In-toto: providing farm-to-table guarantees for bits and bytes

in-toto: providing farm-to-table guarantees for bits and bytes Torres-Arias et al., USENIX Security Symposium 2019

Small world with high risks did a great job of highlighting the absurd risks we’re currently carrying in many software supply chains. There are glimmers of hope though. This paper describes in-toto, and end-to-end system for ensuring the integrity of a software supply chain. To be a little more precise, in-toto secures the end-to-end delivery pipeline for one product or package. But it’s only a small step from there to imagine using in-toto to also verify the provenance of every third-party dependency included in the build, and suddenly you’ve got something that starts to look very interesting indeed.

In-toto is much more than just a research project, it’s already deployed and integrated into a number of different projects and ecosystems, quietly protecting artefacts used by millions of people daily. You can find the in-toto website at https://in-toto.io.

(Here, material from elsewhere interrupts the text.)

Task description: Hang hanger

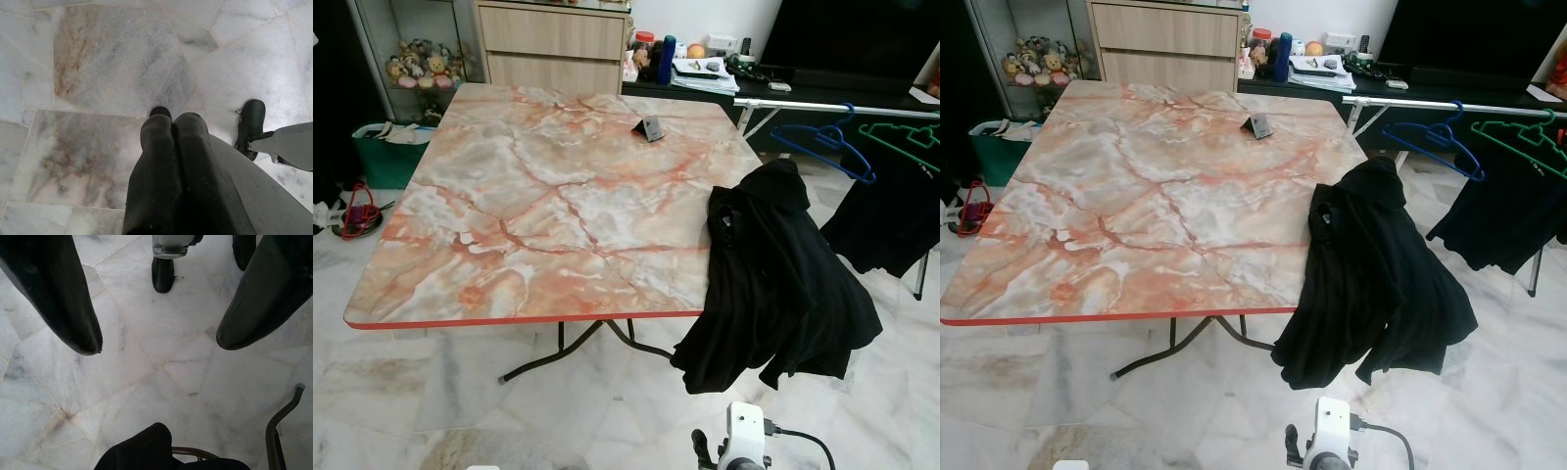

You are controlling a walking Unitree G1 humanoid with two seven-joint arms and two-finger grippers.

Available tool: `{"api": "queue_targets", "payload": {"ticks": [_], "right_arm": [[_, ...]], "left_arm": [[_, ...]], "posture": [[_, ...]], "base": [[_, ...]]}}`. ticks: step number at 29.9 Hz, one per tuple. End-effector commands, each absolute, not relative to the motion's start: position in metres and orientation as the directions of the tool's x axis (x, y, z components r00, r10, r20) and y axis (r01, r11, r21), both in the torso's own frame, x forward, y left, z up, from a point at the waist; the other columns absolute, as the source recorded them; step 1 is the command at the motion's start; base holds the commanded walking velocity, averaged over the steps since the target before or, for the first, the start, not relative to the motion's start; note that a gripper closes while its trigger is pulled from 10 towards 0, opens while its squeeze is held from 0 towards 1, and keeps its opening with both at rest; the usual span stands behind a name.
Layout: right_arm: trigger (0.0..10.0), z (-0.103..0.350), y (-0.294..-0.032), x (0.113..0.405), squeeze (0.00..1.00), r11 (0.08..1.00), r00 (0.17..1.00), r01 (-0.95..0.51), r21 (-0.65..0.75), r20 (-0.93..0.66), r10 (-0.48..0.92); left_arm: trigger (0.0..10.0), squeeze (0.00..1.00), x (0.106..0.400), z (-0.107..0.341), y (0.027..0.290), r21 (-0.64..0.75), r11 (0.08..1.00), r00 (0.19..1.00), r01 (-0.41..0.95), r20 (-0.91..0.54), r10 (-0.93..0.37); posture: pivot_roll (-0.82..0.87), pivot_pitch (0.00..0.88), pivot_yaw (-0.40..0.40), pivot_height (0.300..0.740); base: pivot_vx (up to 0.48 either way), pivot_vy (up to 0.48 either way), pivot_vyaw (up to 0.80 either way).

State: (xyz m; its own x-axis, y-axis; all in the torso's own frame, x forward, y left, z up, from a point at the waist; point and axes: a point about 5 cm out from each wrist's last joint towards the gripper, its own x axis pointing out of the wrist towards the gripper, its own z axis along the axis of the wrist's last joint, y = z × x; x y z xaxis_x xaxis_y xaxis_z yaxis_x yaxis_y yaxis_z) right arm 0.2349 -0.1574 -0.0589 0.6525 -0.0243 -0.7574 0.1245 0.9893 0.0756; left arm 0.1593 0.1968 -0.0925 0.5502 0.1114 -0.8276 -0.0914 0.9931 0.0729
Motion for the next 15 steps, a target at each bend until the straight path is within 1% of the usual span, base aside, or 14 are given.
{"api": "queue_targets", "payload": {"ticks": [1, 3, 5, 7, 15], "right_arm": [[10.0, -0.076, -0.164, 0.205, 0.0, 0.969, 0.589, 0.182, 0.17, -0.807, 0.031], [10.0, -0.076, -0.165, 0.205, 0.0, 0.969, 0.59, 0.18, 0.166, -0.807, 0.029], [10.0, -0.077, -0.166, 0.203, 0.0, 0.963, 0.597, 0.2, 0.182, -0.802, 0.028], [10.0, -0.078, -0.167, 0.201, 0.0, 0.958, 0.599, 0.21, 0.193, -0.8, 0.03], [10.0, -0.078, -0.168, 0.201, 0.0, 0.957, 0.599, 0.211, 0.198, -0.8, 0.033]], "left_arm": [[10.0, 0.0, 0.169, -0.075, 0.259, 0.19, 0.982, 0.531, 0.01, -0.833, 0.156], [10.0, 0.0, 0.168, -0.075, 0.26, 0.191, 0.982, 0.53, 0.008, -0.833, 0.158], [10.0, 0.0, 0.155, -0.081, 0.258, 0.186, 0.982, 0.502, 0.022, -0.852, 0.15], [10.0, 0.0, 0.149, -0.084, 0.257, 0.184, 0.982, 0.488, 0.031, -0.861, 0.146], [10.0, 0.0, 0.148, -0.084, 0.257, 0.18, 0.983, 0.483, 0.038, -0.864, 0.139]], "posture": [[0.09, 0.0, 0.034, 0.74], [0.09, 0.0, 0.033, 0.74], [0.08, 0.0, 0.026, 0.74], [0.08, 0.0, 0.027, 0.74], [0.07, 0.0, 0.028, 0.74]], "base": [[0.0, 0.0, 0.0], [0.0, 0.0, 0.0], [0.0, 0.0, 0.0], [0.0, 0.0, 0.0], [0.0, 0.0, 0.0]]}}
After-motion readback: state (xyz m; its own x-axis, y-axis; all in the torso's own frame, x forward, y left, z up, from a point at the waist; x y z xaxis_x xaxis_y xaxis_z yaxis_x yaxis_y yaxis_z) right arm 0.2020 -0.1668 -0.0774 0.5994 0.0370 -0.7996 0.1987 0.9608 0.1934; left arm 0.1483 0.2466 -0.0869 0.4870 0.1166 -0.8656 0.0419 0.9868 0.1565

In-toto has about a dozen different integrations that protect software supply chains for millions of end-users.

  • If you install a Debian package using apt, in-toto is protecting it.
  • If you use kubesec to analyze your Kubenetes configurations, in-toto is protecting it
  • If you use the Datadog agent and its integrations, in-toto is protecting it.

In-toto is paired alongside techniques such as reproducible builds and The Update Framework in these instances to give a level of protection and assurance that npm users can only dream of! It’s similar in spirit to CHAINIAC that we looked at a couple of years ago.

Why do we need in-toto?

There are multiple steps in the build-and-release pipeline for a software artefact. In the terminology of in-toto, this is called its supply chain (not to be confused with the third-party dependencies that the artefact may consume). If an attacker can control any step in the pipeline they may be able to modify the output of the process for malicious purposes.

Hence, attacks on the software supply chain are an impactful mechanism for an attacker to affect many users at once. Moreover, attacks against steps of the software supply chain are difficult to identify, as they misuse processes that are normally trusted. Unfortunately, such attacks are common occurrences, have high impact, and have experienced a spike in recent years.

(Check out the long list of attack references in §1 of the paper!).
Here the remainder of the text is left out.